**What the task asks**
Repeat the stretch of entries below from the line with "Would you be so kind as to locate the white square" through the line with "Would you be so kind as to locate the white wall". Include both ends and add nothing.

**Exercise materials**
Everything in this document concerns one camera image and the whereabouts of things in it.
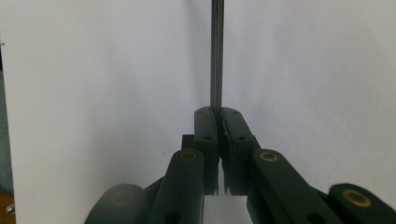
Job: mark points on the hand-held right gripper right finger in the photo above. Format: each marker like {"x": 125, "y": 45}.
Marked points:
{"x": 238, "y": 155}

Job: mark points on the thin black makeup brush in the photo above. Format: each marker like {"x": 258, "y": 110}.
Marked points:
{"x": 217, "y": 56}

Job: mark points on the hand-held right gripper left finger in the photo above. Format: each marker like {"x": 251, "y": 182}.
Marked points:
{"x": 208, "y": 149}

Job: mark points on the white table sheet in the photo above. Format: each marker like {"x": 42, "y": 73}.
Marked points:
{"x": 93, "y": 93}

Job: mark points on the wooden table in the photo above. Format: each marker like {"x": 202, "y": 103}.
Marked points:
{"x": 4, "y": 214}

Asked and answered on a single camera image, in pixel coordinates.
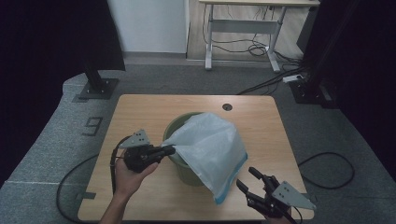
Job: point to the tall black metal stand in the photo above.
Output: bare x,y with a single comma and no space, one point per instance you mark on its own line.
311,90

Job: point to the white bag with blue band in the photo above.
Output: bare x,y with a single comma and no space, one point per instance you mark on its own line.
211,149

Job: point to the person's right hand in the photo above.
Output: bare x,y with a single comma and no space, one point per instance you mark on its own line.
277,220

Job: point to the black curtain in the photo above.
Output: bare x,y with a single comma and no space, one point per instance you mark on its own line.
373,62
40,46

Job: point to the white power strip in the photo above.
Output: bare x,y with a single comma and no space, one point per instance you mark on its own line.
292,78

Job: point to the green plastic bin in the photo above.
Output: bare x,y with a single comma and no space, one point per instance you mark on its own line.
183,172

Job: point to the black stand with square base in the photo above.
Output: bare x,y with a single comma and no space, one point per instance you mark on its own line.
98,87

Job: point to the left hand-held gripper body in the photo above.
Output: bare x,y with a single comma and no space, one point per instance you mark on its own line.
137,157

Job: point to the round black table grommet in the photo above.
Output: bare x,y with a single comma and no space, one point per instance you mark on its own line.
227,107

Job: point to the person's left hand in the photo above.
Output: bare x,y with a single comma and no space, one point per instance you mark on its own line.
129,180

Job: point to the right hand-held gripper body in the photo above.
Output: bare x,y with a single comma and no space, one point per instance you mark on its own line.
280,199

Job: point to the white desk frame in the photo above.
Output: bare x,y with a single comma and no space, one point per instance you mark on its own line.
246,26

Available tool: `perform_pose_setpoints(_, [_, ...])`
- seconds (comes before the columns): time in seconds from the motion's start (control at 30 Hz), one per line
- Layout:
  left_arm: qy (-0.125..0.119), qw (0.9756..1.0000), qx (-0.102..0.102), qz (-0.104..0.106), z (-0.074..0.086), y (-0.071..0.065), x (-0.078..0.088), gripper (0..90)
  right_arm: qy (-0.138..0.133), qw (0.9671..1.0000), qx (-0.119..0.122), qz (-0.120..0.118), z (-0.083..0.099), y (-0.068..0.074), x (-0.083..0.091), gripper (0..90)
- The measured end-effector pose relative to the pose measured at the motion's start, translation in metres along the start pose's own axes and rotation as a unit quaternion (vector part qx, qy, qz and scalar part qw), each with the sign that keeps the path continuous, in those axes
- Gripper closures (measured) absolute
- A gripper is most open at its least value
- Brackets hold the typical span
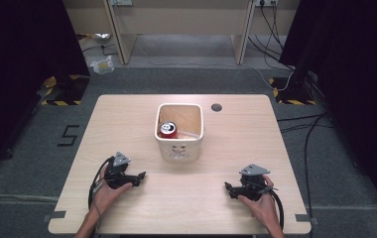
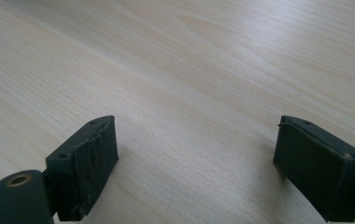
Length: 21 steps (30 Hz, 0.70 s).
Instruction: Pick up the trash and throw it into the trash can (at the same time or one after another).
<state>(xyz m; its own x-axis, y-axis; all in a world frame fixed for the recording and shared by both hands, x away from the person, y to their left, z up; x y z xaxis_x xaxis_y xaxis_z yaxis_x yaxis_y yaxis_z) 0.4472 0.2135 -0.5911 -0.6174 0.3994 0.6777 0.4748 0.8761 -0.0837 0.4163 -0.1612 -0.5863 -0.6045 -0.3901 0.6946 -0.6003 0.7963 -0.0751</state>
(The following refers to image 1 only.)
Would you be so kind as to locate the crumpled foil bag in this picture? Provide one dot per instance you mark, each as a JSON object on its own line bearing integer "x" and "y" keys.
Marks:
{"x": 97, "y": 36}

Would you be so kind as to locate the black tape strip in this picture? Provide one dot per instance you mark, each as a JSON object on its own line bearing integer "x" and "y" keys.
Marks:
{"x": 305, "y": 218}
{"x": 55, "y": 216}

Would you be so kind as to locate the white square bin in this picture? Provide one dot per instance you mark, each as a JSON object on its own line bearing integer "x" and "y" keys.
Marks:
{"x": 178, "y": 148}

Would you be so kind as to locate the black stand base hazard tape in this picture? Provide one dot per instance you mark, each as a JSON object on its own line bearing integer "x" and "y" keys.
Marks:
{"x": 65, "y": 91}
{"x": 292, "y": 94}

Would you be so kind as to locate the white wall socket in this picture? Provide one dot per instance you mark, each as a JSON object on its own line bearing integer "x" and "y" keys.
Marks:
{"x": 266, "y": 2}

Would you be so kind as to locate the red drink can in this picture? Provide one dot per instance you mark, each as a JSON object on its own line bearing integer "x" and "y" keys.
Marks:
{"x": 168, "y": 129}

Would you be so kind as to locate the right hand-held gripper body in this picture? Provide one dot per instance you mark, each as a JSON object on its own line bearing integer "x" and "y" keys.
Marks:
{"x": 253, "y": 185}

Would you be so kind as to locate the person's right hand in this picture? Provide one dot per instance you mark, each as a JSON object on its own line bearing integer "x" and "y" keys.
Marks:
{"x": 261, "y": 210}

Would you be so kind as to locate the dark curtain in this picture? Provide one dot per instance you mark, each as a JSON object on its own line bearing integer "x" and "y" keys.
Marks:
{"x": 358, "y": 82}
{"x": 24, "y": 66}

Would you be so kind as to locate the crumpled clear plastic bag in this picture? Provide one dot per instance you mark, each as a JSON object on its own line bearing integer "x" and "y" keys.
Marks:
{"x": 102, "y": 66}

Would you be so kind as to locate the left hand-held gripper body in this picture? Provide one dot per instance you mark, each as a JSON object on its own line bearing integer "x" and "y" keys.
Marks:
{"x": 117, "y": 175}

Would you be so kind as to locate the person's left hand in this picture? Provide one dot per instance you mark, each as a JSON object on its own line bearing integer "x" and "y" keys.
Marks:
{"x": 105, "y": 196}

**Completed task**
Would you be so kind as to locate the white square bin in this picture? Provide one dot per instance you mark, each as a JSON object on its own line bearing integer "x" and "y" keys.
Marks:
{"x": 178, "y": 148}

Would you be so kind as to locate the black stand base hazard tape in this picture? Provide one dot per instance you mark, each as a JSON object on its own line bearing integer "x" and "y" keys.
Marks:
{"x": 65, "y": 91}
{"x": 292, "y": 94}

Would you be so kind as to locate the white wall socket in this picture? Provide one dot per instance you mark, each as a JSON object on its own line bearing integer "x" and "y" keys.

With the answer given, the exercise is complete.